Müde in Brüssel und Bern

David Dürr - Basler Zeitung 17.07.2015


Warum bloss sind die ganz wichtigen Sitzungen der ganz grossen Tiere immer nachts? So spät kommt doch nichts Gescheites mehr heraus. Wie da neulich bei diesem grotesken Griechenland-Gipfel der EU in Brüssel. Am Schluss gaben müde grosse Tiere in müde hingehaltene Mikrophone müde Gesprächsbrocken von sich. Man habe eine Lösung gefunden. Sie bestehe darin, dass Griechenland mit von der Partie bleibe und weitere 80 Milliarden Euro bekomme. Wirklich wach war bei dieser Entscheidung wohl niemand mehr gewesen. Am Schluss wollten alle nur noch etwas – abnicken und schlafen gehen.

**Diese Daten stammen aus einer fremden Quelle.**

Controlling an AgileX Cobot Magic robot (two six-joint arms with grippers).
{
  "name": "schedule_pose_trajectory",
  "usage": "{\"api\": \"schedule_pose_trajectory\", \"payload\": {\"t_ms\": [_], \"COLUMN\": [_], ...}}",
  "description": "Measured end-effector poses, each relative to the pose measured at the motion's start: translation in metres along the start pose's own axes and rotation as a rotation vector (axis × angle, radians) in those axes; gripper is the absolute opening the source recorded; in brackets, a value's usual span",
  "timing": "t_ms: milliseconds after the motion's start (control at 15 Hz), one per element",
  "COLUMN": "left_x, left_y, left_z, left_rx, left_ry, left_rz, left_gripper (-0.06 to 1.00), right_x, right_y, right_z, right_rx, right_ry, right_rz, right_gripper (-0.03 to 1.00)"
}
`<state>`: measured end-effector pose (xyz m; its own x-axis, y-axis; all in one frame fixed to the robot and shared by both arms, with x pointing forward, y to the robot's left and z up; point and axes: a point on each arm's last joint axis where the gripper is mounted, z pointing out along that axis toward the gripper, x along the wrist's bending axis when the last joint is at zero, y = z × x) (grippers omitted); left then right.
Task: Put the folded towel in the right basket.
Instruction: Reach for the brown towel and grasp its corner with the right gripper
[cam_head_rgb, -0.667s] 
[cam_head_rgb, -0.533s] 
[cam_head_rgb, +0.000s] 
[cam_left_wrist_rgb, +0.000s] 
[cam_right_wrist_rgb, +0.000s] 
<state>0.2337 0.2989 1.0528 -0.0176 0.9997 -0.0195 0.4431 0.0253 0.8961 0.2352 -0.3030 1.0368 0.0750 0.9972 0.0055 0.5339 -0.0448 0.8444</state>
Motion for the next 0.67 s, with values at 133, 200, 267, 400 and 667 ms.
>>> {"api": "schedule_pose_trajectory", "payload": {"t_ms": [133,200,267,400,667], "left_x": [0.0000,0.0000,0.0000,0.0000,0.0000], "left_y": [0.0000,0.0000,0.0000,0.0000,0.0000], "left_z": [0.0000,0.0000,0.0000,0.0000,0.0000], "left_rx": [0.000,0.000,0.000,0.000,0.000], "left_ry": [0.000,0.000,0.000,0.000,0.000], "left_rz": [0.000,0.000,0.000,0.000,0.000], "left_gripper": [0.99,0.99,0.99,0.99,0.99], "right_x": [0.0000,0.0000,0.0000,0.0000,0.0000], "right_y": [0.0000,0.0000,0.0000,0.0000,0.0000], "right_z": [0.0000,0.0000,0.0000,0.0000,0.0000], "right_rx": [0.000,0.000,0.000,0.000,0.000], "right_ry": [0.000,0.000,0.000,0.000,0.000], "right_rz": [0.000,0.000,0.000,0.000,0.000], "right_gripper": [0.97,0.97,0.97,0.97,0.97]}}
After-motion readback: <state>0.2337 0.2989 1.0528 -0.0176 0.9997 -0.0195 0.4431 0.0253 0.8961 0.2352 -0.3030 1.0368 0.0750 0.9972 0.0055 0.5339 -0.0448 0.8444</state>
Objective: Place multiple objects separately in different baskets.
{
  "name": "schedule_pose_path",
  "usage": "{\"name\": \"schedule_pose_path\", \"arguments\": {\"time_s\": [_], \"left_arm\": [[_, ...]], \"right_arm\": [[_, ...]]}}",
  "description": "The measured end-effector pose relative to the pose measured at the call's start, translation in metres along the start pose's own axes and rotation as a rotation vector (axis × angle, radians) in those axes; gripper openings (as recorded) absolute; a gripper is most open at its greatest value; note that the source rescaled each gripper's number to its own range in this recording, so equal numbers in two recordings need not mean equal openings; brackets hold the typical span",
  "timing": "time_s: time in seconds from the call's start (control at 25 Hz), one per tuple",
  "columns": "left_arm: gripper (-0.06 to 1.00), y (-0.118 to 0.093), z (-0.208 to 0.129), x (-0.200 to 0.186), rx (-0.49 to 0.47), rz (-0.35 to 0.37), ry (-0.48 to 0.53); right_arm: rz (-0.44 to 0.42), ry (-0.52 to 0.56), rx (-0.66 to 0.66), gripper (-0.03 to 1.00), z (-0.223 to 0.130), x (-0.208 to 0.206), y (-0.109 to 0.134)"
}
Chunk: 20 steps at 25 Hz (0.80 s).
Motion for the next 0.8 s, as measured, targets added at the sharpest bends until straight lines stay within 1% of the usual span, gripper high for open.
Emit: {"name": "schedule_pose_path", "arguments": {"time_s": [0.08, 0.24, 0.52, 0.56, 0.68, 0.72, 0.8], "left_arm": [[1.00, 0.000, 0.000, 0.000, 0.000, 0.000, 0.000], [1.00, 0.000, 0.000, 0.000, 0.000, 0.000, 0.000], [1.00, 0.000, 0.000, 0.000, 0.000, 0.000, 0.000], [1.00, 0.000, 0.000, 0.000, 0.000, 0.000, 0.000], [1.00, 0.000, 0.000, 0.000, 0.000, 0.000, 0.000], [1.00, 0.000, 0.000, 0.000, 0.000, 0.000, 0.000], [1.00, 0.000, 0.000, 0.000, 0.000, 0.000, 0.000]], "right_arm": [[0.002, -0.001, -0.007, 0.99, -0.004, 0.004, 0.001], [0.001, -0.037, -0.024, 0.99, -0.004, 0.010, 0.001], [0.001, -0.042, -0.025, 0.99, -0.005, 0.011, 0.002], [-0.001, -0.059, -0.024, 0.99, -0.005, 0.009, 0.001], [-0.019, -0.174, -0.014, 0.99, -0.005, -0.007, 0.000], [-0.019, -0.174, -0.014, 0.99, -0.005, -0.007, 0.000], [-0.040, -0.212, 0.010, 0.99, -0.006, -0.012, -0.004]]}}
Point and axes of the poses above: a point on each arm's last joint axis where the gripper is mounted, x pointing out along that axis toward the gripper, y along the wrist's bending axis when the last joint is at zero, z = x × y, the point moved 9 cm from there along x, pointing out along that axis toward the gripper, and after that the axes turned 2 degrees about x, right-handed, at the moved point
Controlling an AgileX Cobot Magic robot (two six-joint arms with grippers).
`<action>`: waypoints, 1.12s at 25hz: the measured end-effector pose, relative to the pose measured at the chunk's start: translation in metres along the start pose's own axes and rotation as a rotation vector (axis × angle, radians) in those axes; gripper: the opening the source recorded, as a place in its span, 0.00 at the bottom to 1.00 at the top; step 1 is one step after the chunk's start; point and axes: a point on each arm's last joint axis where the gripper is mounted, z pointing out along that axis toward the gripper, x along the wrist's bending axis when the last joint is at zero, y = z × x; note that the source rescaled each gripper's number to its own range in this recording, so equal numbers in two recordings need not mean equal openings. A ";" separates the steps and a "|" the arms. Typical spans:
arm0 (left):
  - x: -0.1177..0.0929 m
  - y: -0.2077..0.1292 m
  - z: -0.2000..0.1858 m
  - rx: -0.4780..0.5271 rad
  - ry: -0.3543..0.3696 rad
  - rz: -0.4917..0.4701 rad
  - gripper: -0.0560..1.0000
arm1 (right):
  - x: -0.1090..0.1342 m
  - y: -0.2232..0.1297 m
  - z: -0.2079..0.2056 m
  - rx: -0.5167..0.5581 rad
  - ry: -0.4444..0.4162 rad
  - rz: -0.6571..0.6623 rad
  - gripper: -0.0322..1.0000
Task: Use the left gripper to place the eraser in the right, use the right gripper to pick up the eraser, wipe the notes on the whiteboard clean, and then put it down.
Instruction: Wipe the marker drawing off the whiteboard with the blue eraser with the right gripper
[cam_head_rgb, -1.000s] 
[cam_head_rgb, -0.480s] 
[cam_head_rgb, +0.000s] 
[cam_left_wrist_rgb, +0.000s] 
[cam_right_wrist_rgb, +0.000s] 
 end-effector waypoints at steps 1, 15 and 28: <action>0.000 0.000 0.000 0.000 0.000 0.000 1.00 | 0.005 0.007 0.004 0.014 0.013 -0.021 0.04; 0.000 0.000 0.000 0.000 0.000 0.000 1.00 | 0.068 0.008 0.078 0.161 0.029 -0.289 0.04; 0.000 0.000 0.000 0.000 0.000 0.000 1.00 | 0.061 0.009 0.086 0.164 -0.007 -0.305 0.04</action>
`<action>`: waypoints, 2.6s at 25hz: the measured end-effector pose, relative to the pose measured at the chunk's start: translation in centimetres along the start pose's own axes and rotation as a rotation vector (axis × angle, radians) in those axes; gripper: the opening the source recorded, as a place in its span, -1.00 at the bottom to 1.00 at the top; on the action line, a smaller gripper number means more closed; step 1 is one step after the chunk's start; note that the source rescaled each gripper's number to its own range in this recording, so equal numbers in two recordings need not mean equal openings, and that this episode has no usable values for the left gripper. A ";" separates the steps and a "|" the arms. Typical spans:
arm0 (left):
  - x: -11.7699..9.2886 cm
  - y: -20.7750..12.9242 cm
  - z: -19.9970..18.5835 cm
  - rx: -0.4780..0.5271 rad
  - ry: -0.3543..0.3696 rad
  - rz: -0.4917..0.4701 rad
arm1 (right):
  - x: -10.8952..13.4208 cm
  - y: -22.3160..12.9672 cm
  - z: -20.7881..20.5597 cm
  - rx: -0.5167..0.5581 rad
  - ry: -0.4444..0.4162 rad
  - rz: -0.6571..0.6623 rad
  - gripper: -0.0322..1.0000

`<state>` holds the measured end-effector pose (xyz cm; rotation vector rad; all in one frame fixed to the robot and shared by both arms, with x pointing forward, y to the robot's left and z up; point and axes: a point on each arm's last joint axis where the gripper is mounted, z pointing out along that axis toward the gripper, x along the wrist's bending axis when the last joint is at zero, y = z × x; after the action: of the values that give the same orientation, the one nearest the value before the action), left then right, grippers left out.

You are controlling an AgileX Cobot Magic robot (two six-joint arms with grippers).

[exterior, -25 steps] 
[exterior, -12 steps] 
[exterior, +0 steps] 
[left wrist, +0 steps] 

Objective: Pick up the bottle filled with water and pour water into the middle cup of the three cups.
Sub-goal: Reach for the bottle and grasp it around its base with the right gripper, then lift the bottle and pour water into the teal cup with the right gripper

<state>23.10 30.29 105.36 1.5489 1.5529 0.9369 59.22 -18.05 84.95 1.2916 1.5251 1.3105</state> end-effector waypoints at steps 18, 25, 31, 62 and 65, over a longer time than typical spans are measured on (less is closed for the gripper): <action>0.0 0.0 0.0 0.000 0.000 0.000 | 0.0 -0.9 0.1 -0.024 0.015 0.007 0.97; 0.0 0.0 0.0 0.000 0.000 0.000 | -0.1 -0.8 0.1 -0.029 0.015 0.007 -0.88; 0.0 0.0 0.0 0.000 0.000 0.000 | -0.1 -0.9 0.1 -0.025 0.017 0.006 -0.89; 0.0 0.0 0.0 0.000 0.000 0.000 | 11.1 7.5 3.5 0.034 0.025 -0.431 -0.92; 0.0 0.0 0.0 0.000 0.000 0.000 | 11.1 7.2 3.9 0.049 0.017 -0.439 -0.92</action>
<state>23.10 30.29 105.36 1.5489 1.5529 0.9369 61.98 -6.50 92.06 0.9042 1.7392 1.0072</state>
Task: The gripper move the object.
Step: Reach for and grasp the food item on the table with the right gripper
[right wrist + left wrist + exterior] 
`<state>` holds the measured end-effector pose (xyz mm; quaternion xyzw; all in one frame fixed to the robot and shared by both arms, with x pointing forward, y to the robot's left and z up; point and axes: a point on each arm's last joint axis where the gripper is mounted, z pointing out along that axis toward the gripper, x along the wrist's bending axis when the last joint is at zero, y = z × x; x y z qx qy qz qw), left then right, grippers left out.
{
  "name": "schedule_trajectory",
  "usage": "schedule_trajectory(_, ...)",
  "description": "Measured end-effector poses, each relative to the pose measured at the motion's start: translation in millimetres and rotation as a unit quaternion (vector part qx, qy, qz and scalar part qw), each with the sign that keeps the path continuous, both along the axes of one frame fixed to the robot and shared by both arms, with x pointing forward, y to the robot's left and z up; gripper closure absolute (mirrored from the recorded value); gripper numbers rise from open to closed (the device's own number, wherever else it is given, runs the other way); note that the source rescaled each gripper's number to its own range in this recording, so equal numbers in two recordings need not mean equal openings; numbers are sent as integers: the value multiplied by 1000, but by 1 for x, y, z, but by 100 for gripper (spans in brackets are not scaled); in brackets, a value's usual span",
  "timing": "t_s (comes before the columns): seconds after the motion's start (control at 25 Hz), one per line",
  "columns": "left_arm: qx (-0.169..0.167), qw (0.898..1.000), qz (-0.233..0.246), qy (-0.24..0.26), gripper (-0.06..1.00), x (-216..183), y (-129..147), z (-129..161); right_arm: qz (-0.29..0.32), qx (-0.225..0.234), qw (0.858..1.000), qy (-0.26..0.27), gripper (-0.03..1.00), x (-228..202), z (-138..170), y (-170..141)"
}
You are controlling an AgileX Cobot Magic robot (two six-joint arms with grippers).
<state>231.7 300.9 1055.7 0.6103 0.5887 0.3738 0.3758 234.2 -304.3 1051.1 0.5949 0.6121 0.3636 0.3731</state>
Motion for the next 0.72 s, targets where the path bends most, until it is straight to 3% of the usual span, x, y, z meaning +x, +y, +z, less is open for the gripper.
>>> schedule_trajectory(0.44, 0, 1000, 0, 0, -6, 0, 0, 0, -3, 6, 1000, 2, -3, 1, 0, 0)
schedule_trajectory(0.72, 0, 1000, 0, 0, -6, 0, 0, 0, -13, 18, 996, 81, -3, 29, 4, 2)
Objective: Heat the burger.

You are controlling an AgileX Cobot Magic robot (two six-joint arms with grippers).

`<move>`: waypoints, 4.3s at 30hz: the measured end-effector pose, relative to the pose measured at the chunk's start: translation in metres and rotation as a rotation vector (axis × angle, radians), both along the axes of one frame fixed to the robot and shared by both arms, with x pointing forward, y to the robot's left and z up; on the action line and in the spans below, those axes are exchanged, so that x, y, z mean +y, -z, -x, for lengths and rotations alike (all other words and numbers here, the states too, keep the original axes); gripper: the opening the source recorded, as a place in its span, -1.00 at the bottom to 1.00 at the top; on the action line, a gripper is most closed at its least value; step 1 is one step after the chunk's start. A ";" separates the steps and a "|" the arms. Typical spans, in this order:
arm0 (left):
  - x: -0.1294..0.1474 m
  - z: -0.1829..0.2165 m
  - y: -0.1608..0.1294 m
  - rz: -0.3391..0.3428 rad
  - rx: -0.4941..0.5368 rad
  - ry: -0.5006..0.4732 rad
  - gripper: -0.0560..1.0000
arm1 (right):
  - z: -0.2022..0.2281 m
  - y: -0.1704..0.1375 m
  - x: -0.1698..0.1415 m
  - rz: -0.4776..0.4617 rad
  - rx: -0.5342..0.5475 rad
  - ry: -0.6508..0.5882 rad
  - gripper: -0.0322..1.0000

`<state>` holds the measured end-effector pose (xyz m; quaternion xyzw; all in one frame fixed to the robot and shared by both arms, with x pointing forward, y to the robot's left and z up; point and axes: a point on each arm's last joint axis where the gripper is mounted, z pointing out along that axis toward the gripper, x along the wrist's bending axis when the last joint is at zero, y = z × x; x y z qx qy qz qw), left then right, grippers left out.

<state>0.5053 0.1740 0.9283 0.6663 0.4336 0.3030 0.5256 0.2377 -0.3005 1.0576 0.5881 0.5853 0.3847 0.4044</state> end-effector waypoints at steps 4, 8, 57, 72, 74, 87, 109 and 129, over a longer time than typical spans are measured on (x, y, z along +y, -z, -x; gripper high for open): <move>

Kein wirklich begeisterndes Modell, diese EU. Wer sie schon immer als Fehlkonstruktion bezeichnet hatte, fühlt sich jetzt zu Recht bestätigt. Ermahnungen an den Bundesrat, bei den bald anstehenden Freizügigkeitsverhandlungen möglichst auf Distanz zur EU zu gehen, sind nur allzu verständlich.

Was dabei aber gerne übersehen wird: Auch die Schweizerische Eidgenossenschaft (SEG) ist eine Fehlkonstruktion, und zwar die gleiche wie die EU. Schon die Entstehungsumstände gleichen sich: Die ersten Schritte in die europäische Integration nach dem zweiten Weltkrieg bezweckten vor allem eine kontrollierende Einbindung des besiegten Deutschlands – gleich wie die SEG im Jahr 1848 die besiegten Sonderbundskantone unterwarf. Hier wie dort ging Macht vor Legitimation. Eine Volksbefragung darüber, ob man eine europäische Integration überhaupt wolle, gab es nicht – so wenig wie man 1848 die Zustimmung der Sonderbundskantone einholte, obwohl dies die Regeln des damals noch losen Staatenbunds ausdrücklich so vorsahen. Ein Staatsstreich als Taufpate der SEG!

Trotz dieser illegitimen Ausgangslage gebärdet sich die EU heute immer mehr als eigentlicher Staat.  Erklärtes Ziel ist so etwas wie die USA, die selber Kriege führen und zu diesem Zweck ihre Staatsbürger besteuern dürfen. –Noch schlimmer aber die SEG, die sich von Beginn weg als veritabler Staat aufspielte. Und bezeichnenderweise war es auch bei ihr die Kriegsführung, die ihr einen guten Grund gab, eine „vorübergehende“ Wehrsteuer zu erheben (und sie nachher unter einem anderen Namen nicht mehr aufzugeben).

Hatte die EU zu Beginn noch Freihandel versprochen, den Abbau zwischenstaatlicher Schranken, so ersetzt sie diese heute nur umso intensiver durch immer weitergehende gesamteuropäisch vereinheitlichte Sozial-, Umwelt- oder Sicherheitsregulierungen. – Und ebenso die SEG, die quer durch alle Kantone hindurch bürokratische Gesetze erlässt zum angeblichen Schutz der Arbeitnehmer, der Bauern, der Umwelt, der Mieter oder der Nichtraucher.

Rigoros schaltet die EU Steuerwettbewerb aus. Griechenland muss jetzt seine Mehrwertsteuer auf das horrende Niveau der anderen EU-Staaten heben. – Die SEG ist gar noch radikaler. Sie erhebt die Mehrwertsteuer landesweit gleich selbst.

Die wirtschaftlich erfolgreichen Gliedstaaten lässt die EU für die Schwächen der anderen bluten. Die tüchtigen Deutschen dürfen jetzt die griechische Party bezahlen. – Genauso sorgt die SEG mit ihrem interkantonalen Finanzausgleich dafür, dass finanzielle Disziplin bestraft und Schlendrian belohnt wird. Eine kürzliche Ratsdebatte in Bern über diese Milliardentransfers soll sich in alle Nacht hinein gezogen haben. Am Schluss wollten alle wohl nur noch etwas – abnicken und schlafen gehen.